Por Trás do Vampiro Lure
Porque o conhecido Príncipe das Trevas quando se fala sobre o mal, torna-se bom? Talvez as pessoas sintam uma escuridão dentro de si e aceitam algumas criaturas mal intencionadas, como os vampiros, transformando suas vidas e se tornando bons, assim como podemos transformar nossas vidas e sermos pessoas melhores. Pode ser que o mundo seja um lugar tão ruim, cheio de morte, crime, guerra, e ódio que isso seja uma esperança de como os vampiros que lutam contra o instinto de matar e destruir tudo, também possamos lutar contra esses instintos, e finalmente cuidar um dos outros. Mesmo que para algumas pessoas o estilo bad-boy dos vampiros seja simplismente sexy.
Independente dos motivos que estão por trás da sedução dos vampiros, Crepúsculo levou a admiração aos indivíduos atormentados. A existência primitiva dos vampiros, intocada e não influenciada nem por pessoas ou o tempo, foi mudada quando os Cullen decidiram se tornar parte da sociedade após um passado cheio de destruição de vidas. É como se pagassem penitencia por todo o mal que causaram.

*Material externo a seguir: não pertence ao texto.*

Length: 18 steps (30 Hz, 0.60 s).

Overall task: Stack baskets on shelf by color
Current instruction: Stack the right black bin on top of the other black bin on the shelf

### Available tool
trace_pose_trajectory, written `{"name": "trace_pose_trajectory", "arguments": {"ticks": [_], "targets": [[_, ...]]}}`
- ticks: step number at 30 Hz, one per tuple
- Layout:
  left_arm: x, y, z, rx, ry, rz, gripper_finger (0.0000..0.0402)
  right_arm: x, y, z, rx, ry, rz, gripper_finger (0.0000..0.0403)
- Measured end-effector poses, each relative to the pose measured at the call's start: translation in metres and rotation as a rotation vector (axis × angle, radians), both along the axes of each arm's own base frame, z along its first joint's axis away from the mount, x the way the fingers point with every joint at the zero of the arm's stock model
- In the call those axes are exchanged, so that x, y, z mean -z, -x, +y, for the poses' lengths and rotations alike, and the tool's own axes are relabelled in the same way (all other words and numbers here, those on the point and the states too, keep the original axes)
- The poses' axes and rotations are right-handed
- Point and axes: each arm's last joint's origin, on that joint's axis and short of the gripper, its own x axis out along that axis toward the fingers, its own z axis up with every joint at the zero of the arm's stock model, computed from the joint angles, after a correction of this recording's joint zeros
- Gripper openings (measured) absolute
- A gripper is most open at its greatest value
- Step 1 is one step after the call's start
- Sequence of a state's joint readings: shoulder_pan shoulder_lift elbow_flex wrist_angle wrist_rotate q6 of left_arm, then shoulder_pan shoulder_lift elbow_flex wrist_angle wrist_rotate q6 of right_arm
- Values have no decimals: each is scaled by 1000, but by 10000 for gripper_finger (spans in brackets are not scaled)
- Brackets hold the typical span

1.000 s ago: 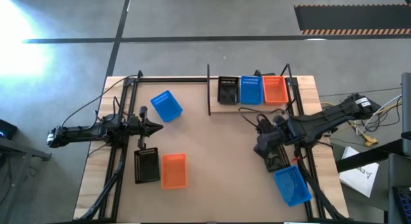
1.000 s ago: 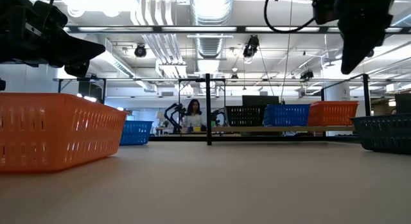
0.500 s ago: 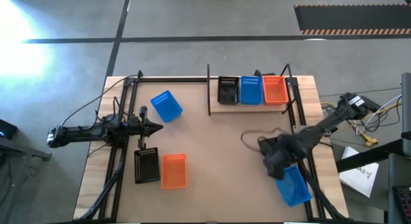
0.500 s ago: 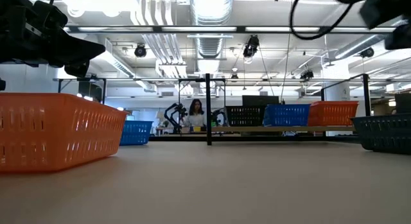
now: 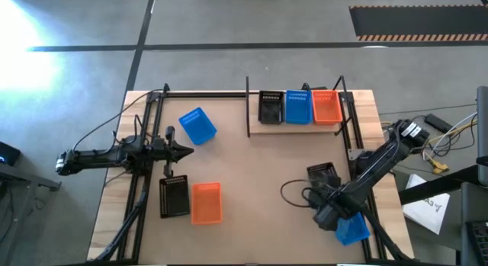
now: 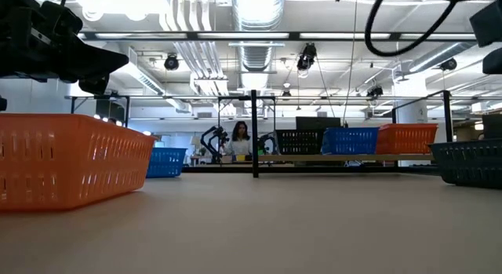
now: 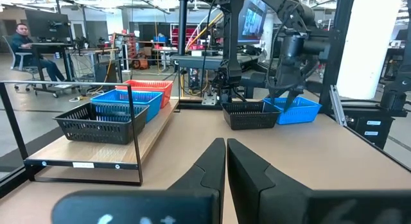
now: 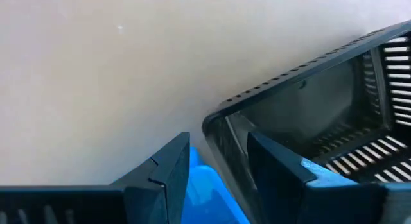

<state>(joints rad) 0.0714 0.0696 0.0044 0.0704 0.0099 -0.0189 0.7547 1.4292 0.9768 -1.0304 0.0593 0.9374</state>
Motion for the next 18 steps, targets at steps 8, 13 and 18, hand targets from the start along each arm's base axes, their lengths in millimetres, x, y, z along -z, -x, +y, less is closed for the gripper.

Com a “nova”imagem dos vampiros que está presente nas atuais series de vampiros, é fácil olhar pra trás e ver o que essas criaturas realmente são, e você não deve mais velos como monstros, mas pessoas reais, borrando a linha da fantasia e a realidade. Isso não é dito; embora as vezes seja necessário, que os vampiros são uma expressão figurativa do medo de perdermos a coisa mais preciosa que temos, nossa mortalidade. Medo da morte e do desconhecido é inerte a todos nós, é o conhecimento e a crença do que acontece em seguida, que nos trás paz a alma e nos deixa aproveitar a vida que temos.